In the following material, identify every line holding the string "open" and return it.
▼
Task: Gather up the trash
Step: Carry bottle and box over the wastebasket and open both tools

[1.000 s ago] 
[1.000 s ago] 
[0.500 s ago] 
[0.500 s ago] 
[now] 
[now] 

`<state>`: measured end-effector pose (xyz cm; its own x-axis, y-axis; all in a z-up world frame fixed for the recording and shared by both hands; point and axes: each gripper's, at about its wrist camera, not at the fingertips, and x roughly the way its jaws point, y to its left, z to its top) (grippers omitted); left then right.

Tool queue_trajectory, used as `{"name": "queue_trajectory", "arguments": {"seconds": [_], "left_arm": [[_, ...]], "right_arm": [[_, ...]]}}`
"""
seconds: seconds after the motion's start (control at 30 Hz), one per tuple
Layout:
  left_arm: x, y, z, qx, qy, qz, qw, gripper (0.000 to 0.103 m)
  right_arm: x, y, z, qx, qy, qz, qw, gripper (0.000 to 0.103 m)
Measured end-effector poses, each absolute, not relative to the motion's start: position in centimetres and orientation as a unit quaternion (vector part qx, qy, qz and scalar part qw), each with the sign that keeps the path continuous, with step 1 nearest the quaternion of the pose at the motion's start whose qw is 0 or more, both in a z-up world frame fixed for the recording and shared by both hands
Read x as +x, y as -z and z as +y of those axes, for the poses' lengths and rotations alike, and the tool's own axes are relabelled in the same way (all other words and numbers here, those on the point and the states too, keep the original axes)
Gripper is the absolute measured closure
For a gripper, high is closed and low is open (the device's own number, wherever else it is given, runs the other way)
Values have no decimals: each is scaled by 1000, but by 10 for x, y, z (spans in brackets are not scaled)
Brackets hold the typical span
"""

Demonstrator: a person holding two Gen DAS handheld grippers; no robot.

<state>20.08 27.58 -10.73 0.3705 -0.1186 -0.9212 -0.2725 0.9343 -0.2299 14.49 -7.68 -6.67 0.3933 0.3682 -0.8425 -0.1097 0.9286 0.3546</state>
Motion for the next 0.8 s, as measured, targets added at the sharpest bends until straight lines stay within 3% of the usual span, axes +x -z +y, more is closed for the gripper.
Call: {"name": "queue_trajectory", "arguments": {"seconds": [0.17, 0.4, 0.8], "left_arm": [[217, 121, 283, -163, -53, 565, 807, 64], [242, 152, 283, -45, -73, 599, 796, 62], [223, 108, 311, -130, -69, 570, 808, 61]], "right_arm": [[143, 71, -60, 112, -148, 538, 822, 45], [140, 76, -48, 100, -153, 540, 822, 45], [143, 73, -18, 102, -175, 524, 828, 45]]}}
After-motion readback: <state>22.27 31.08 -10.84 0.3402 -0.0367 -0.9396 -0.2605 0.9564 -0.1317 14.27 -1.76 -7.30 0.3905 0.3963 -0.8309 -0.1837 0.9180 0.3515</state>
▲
_Written response_
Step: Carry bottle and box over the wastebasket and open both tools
For a gripper, high is closed and low is open (the device's own number, wherever else it is given, runs the other way)

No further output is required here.